Each line from the one containing "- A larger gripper" through the last line of the records below is to be set down exactly; the rest stays out.

─── LISTED RECORDS ───

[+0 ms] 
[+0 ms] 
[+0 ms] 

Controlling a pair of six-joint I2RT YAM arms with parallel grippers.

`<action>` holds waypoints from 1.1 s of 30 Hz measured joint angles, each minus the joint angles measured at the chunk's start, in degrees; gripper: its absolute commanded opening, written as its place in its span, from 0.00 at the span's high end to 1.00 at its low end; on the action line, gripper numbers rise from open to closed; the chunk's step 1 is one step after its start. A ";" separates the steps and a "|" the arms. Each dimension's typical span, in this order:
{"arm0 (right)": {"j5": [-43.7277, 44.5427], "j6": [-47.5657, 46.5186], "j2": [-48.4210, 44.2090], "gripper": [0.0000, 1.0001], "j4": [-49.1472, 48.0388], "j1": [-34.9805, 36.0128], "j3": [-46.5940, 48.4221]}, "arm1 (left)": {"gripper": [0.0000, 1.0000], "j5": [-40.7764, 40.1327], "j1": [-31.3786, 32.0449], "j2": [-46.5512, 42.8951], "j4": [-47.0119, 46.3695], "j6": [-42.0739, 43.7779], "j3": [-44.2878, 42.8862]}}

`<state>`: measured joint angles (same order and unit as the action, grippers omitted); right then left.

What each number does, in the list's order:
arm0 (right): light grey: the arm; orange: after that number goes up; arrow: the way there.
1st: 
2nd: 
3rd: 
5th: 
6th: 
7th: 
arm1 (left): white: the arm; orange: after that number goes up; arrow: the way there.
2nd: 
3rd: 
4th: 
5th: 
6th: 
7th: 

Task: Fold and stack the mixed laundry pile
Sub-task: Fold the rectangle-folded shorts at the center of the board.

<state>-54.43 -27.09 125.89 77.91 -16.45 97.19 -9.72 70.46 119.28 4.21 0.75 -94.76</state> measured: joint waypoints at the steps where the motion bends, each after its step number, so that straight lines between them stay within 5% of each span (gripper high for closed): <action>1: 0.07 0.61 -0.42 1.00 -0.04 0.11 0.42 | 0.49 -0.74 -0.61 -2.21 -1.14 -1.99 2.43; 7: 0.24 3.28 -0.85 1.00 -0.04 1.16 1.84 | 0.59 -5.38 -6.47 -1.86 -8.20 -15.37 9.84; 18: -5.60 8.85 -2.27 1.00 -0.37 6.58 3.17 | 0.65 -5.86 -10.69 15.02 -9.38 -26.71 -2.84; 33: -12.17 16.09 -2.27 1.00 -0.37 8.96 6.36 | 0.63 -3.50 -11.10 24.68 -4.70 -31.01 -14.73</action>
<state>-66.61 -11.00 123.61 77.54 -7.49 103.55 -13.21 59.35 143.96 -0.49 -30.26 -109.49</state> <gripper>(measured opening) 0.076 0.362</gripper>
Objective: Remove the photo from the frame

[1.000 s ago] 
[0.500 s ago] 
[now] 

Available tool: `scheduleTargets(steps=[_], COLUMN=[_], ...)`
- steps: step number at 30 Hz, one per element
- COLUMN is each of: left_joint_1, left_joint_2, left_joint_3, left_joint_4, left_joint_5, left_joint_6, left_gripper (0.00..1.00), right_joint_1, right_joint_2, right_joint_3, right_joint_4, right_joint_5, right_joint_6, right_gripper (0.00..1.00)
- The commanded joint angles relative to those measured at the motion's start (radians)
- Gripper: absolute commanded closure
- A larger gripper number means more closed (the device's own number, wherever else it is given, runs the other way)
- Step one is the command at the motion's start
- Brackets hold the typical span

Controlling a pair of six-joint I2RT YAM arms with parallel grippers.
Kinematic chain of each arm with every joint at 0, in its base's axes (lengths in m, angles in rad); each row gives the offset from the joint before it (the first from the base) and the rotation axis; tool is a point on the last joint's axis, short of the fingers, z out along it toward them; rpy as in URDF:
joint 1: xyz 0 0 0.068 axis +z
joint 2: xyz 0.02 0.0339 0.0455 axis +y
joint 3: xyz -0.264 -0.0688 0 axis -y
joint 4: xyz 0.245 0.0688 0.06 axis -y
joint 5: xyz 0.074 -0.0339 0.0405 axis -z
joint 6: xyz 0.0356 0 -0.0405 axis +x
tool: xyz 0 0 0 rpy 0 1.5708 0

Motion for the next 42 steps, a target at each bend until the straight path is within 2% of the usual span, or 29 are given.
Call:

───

SOLUTION TO THE EXERCISE:
- A larger gripper number means more closed (the device's own number, wherever else it is given, runs the other way)
- Step one is the command at the motion's start
- Brackets hold the typical span

Controlling a pair of six-joint I2RT YAM arms with parallel grippers.
Kinematic chain of each arm with every joint at 0, in its base's axes (lengths in m, angles in rad); each row gives the offset from the joint before it (the first from the base) and the rotation axis; tool is a point on the last joint's axis, short of the fingers, z out along it toward them; rpy as in URDF:
joint 1: xyz 0 0 0.068 axis +z
joint 2: xyz 0.02 0.0339 0.0455 axis +y
joint 3: xyz -0.264 -0.0688 0 axis -y
joint 4: xyz 0.245 0.0688 0.06 axis -y
joint 5: xyz 0.074 -0.0339 0.0405 axis -z
joint 6: xyz 0.0356 0 -0.0405 axis +x
tool: xyz 0 0 0 rpy 0 1.5708 0

Motion for the next 42 steps, a target at each bend until the straight path is within 2% of the usual span, or 29 are given.
Call:

The given answer completes the exercise.